From the listing below, retype exactly the line holding "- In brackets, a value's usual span", the line holding "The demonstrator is", and the lines between them; skip everything else.

================================

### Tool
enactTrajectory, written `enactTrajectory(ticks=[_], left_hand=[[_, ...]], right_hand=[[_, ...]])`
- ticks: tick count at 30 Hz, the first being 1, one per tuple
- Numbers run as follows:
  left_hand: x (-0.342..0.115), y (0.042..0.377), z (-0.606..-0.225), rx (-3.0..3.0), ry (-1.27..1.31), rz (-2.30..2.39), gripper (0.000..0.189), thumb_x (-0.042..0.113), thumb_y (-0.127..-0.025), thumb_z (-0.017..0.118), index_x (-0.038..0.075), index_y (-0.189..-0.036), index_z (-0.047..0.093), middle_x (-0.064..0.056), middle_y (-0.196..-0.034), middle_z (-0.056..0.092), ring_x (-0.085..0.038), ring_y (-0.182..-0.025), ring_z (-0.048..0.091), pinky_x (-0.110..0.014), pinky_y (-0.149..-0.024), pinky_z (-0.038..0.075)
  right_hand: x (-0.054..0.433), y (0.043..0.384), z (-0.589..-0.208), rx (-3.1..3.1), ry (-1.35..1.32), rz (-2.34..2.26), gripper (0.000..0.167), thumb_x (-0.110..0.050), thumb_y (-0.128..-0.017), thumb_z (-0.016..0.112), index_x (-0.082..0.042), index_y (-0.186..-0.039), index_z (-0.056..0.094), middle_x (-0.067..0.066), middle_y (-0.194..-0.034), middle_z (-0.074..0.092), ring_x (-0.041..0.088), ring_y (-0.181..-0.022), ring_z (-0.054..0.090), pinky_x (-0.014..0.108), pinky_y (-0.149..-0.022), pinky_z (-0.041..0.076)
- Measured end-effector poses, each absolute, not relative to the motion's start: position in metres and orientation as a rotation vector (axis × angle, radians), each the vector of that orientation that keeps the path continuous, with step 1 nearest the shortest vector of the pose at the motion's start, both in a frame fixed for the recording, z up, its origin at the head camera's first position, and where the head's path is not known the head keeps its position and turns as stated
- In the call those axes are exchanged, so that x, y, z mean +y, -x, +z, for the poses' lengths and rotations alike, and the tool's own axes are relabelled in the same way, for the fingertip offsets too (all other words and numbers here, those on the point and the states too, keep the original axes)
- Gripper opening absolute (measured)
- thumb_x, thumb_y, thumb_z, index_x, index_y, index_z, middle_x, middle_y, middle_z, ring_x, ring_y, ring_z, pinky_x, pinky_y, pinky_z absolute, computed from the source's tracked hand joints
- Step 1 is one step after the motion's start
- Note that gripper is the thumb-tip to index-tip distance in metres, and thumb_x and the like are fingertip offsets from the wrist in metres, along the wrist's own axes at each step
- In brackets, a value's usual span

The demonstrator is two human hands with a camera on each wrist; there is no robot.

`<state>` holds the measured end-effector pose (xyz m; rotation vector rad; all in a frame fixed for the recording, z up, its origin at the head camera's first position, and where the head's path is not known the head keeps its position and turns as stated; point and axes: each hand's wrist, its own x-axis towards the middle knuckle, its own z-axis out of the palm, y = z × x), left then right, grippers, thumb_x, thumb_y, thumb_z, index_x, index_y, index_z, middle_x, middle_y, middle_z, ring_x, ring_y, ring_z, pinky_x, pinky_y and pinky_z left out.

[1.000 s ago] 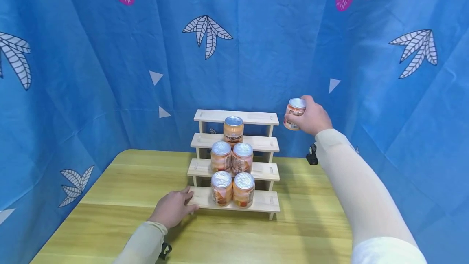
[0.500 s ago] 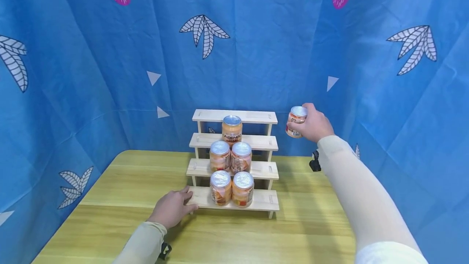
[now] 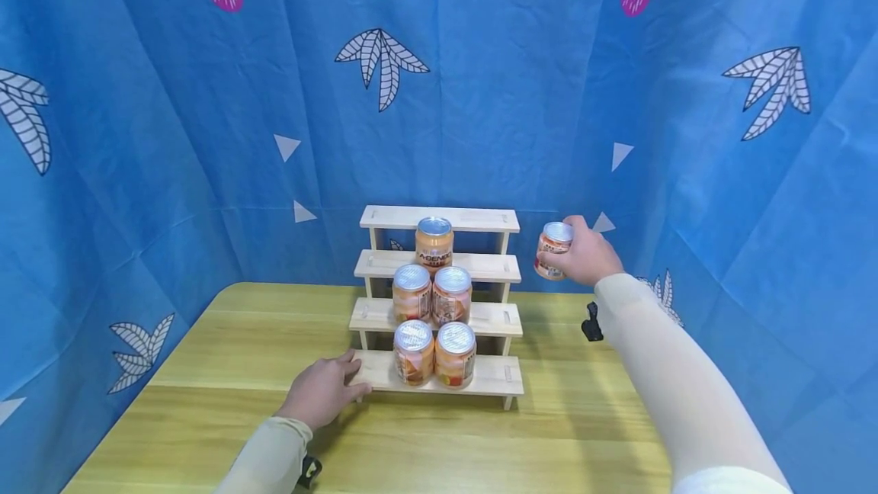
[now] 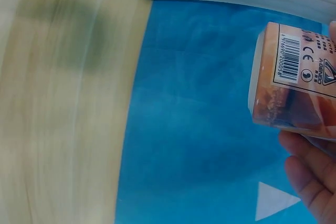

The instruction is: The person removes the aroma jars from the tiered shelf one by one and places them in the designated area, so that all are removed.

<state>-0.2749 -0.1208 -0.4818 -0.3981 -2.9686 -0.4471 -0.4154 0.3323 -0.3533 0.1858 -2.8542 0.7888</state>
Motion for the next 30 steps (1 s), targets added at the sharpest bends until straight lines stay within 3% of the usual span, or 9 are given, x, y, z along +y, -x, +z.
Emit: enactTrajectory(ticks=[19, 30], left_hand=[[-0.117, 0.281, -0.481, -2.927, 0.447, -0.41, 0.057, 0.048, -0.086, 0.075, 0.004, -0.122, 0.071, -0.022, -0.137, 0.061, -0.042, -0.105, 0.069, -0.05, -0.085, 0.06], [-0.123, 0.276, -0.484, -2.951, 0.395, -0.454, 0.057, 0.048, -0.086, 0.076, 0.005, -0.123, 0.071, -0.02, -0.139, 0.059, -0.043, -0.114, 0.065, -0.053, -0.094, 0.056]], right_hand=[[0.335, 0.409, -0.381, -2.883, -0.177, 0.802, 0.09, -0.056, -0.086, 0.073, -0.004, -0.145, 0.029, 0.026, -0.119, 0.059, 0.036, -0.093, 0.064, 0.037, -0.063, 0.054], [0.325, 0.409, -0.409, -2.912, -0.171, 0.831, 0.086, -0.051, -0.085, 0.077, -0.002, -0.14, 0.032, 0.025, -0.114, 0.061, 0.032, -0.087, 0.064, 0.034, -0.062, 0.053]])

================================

**EXPECTED ANSWER:**
- In brackets, a value's usual span

The demonstrator is two human hands with a camera on each wrist; there is no robot.

That concludes the answer to the exercise.